▶ Given material
________________________
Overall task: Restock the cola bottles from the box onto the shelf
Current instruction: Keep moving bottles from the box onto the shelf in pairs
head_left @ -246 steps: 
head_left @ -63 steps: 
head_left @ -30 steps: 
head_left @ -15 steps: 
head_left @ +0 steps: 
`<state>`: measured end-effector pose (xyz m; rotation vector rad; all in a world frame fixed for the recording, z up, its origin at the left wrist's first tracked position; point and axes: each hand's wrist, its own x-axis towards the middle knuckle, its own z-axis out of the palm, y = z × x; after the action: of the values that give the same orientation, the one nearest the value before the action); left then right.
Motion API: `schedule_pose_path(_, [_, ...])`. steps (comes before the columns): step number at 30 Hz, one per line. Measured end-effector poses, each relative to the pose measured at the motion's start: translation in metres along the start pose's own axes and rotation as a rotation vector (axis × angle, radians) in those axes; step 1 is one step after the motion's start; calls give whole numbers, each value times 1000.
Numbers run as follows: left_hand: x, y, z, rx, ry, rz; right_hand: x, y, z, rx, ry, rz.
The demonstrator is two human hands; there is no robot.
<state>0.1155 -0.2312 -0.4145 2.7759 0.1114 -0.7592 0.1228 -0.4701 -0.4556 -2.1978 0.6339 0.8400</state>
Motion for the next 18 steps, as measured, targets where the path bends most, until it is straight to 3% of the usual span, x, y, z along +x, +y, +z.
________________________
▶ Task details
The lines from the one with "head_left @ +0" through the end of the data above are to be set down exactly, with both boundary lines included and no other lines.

▶ Answer for the task
head_left @ +0 steps: 
`<state>`: measured end-effector pose (xyz m; rotation vector rad; all in a world frame fixed for the recording, z up, its origin at the left wrist's first tracked position; point and axes: each hand's wrist, its own x-axis towards the middle knuckle, its own z-axis out of the palm, y = z × x; after the action: of the values that give the same orientation, the one nearest the value before the action); left then right.
Motion API: `schedule_pose_path(_, [_, ...])`. steps (comes before the columns): step number at 30 Hz, one per line. Measured end-effector poses, each relative to the pose measured at the motion's start: translation in metres along the start pose's own axes and rotation as a rotation vector (axis × angle, radians) in those axes; step 1 is one step after the motion's start; calls give whole numbers, each value times 1000.
Numbers run as follows: left_hand: x, y, z, rx, ry, rz; right_hand: x, y, z, rx, ry, rz.
The demonstrator is two human hands; there is no robot.
<state>0.1155 -0.2312 -0.4145 2.7759 0.1114 -0.7592 0.1228 -0.4701 -0.4556 -2.1978 0.6339 0.8400</state>
Motion for the next 18 steps, as measured, targets where the path bends most, until it is straight to 3% of the usual span, x, y, z along +x, +y, +z.

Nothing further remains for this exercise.